On Sept. 15th the Bank of Japan (BoJ), on behalf of the Ministry of Finance (MoF) intervened in the currency market to weaken the Yen (JPY). That day the JPY moved from 83.0 to 85.7 against the USD and from 107 to 111 against the EUR.
Where are we now, almost two weeks later? Well against the USD the JPY is back to 83.8 (as of Sept. 28), basically the level it was the day of the intervention. Against the EUR the JPY has managed to weaken a bit more and is now at 113 - this is obviously due to the strength of the EUR versus the USD.
The intervention by the BoJ is the first one since 2004 and was pretty much anticipated but not coordinated with other major central banks. Hence the success of the intervention could be short-lived. Previous studies of JPY intervention show that success is more likely with a coordinated approach and/or if it is done in large amounts. The Nikkei reported that the BoJ intervened with a record JPY2 trillion.
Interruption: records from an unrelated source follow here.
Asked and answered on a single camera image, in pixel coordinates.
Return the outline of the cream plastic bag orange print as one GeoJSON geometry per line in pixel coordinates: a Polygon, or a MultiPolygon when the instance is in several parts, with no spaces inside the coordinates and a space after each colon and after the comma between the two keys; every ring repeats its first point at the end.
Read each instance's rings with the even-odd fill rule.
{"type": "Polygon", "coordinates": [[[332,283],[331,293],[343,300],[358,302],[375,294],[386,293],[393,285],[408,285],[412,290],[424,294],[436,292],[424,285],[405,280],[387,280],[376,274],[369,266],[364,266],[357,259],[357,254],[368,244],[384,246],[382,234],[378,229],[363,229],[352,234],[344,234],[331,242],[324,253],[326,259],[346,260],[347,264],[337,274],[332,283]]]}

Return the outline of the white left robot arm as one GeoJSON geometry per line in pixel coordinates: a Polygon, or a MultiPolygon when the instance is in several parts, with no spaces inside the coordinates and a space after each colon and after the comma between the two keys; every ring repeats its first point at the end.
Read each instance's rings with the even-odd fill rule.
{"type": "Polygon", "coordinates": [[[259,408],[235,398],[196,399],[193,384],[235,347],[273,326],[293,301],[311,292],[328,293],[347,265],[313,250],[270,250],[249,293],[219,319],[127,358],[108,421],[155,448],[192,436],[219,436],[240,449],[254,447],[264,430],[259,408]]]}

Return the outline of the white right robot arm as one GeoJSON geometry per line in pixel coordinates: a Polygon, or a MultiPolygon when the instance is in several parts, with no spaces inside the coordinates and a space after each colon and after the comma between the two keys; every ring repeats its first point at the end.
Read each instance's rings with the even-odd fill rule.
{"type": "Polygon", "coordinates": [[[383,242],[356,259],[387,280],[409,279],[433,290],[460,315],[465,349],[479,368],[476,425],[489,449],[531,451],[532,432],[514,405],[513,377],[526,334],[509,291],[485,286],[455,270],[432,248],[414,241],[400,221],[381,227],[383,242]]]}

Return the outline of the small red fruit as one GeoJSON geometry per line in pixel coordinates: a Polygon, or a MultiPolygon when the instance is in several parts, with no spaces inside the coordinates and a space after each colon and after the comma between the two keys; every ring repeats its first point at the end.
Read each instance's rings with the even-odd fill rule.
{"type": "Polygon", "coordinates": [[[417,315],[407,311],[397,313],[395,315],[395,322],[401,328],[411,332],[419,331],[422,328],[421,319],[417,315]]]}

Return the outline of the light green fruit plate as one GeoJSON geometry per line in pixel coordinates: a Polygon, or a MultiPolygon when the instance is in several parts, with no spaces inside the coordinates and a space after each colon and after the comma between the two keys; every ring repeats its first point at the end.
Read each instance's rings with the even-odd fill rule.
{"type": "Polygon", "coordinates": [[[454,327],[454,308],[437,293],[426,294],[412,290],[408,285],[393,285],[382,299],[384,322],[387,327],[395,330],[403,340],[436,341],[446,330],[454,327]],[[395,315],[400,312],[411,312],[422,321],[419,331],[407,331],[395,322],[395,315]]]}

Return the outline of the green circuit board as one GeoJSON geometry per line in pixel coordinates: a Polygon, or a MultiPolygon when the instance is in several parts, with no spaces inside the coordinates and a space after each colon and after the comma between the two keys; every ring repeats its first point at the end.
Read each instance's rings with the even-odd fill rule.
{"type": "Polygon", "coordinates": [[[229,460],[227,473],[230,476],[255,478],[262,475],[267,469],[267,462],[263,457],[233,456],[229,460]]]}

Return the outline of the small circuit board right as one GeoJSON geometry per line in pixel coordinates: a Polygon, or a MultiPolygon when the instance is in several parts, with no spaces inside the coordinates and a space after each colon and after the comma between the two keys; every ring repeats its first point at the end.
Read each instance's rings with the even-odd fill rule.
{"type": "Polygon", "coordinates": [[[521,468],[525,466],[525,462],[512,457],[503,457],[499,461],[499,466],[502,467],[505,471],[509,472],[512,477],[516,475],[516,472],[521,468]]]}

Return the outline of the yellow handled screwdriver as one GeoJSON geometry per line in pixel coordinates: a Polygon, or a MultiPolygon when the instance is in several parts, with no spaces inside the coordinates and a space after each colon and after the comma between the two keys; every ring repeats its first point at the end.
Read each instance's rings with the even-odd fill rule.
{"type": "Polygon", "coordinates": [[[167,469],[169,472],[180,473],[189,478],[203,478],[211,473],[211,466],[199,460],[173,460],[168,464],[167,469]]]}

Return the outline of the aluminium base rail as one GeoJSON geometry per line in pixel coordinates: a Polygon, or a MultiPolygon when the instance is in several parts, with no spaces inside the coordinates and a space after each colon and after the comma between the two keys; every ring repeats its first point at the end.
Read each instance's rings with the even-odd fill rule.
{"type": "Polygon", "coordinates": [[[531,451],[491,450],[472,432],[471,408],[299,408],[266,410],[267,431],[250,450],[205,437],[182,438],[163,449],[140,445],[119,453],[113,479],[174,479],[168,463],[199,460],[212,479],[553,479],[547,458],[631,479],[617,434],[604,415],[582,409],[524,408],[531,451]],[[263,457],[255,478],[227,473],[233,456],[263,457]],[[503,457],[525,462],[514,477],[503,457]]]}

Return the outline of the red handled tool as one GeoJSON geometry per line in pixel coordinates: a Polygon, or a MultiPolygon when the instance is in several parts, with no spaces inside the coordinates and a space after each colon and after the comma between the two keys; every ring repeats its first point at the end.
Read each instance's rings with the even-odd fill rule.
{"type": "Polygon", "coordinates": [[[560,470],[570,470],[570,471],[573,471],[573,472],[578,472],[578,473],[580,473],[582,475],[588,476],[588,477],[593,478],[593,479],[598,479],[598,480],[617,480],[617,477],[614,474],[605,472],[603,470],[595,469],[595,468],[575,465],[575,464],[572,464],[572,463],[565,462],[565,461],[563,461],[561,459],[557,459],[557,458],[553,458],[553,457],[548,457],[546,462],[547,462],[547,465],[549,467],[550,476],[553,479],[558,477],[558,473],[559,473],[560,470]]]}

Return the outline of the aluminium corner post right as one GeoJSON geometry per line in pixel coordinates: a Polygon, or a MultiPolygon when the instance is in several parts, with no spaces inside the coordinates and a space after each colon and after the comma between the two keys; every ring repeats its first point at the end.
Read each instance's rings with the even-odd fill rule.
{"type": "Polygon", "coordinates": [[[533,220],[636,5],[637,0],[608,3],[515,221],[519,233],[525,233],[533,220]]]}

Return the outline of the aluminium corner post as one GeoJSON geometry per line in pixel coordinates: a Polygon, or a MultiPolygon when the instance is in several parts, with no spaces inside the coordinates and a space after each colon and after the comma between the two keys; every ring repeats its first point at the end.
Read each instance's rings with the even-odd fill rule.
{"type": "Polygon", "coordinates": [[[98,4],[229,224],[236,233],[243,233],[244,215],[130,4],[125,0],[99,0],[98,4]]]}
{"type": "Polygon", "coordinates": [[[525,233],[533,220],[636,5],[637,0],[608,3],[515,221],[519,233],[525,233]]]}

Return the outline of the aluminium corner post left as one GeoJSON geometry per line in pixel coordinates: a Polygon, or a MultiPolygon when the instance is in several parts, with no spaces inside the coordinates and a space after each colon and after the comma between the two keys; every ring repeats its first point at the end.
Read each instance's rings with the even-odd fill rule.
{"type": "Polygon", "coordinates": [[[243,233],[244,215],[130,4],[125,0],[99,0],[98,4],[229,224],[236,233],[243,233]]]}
A comprehensive study of the effectiveness of JPY intervention in the 1991 to 2000 period by Fatum and Hutchison (“Effectiveness of official daily foreign exchange market intervention operations in Japan”, NBER Working Paper 9648, April 2003) highlighted a number of conditions that are consistent with successful JPY intervention. A successful intervention was one that led to a change in direction consistent with the intervention move (i.e., USD/JPY rose post the buying of USD/JPY). The study showed that interventions done in conjunction with the US Federal Reserve were more likely to succeed than those which were unilateral. It also showed that ones which consisted of large amounts of intervention (over US$1 billion at that time) were more successful than those which intervened in smaller amounts. The authors note in their study of JPY at this time that “Uncoordinated small-scale intervention does not appear to be a useful policy.” In the period post this study almost all the intervention was unilateral.
For the JPY to weaken again, the BoJ may be forced to convince the Fed and the ECB to participate in the next round of intervention. We found it very unlikely that the Americans and the Europeans, given their own economic problems, would favor the idea of letting their currencies strengthen at this time.